Moriya T, Seki M, Takabe S, Matsumoto K, Takashima K, Mori T, Odawara A, Takeyama S
Research Laboratory of Applied Biochemistry, Tanabe Seiyaku Co., Ltd., Osaka, Japan.
J Med Chem. 1988 Jun;31(6):1197-204. doi: 10.1021/jm00401a021.

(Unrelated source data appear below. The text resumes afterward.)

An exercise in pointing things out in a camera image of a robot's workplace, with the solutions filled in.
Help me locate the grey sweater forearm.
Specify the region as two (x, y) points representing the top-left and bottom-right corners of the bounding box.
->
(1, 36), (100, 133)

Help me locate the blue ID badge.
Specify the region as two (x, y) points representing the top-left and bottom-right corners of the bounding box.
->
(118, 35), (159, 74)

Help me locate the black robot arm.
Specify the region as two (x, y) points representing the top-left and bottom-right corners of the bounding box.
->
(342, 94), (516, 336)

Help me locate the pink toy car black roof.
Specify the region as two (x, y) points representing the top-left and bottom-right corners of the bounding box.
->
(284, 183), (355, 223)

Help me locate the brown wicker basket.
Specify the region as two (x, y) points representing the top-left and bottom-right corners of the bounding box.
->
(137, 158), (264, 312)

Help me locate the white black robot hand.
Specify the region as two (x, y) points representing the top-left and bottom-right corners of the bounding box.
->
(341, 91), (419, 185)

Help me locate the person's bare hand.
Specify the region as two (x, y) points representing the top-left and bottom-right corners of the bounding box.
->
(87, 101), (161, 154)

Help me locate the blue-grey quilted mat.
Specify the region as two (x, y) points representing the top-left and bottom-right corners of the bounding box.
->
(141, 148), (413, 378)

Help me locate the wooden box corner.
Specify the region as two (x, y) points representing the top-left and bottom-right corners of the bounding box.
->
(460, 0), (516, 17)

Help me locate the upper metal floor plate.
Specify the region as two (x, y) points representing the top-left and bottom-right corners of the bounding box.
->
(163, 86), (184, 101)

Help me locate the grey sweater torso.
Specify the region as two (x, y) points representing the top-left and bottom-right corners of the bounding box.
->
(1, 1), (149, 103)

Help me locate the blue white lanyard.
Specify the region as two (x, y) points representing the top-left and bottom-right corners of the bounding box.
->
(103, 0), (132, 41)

A series of 2-aryl and 2-alkyl derivatives of 5-furyl-4-oxazoleacetic acid and their homologues having alkyl groups at the alpha-position of the acids were synthesized and evaluated for their hypolipidemic activities in Sprague-Dawley rats. On the basis of the structure-activity relationships and subacute toxicities, ethyl 2-(4-chlorophenyl)-5-(2-furyl)-4-oxazoleacetate (35) was selected as a candidate compound for development. Compound 35 reduced serum cholesterol and triglyceride levels by 23% and 35%, respectively, at a dose of 0.05% in a diet in normal rats, and it was about 10 times more active in hereditary hyperlipidemic rats (THLR/1) than in normal rats. Compound 35 inhibited platelet aggregation in vitro and also normalized hyperaggregability of hyperlipidemic plasma platelet ex vivo.
合成了一系列5-呋喃基-4-恶唑乙酸的2-芳基和2-烷基衍生物及其在酸的α位带有烷基的同系物,并在Sprague-Dawley大鼠中评估了它们的降血脂活性。基于构效关系和亚急性毒性,选择2-(4-氯苯基)-5-(2-呋喃基)-4-恶唑乙酸乙酯(35)作为开发的候选化合物。在正常大鼠的饮食中,化合物35以0.05%的剂量分别降低血清胆固醇和甘油三酯水平23%和35%,并且在遗传性高脂血症大鼠(THLR/1)中的活性比正常大鼠高约10倍。化合物35在体外抑制血小板聚集,并且还使高脂血症血浆血小板的体外高聚集性恢复正常。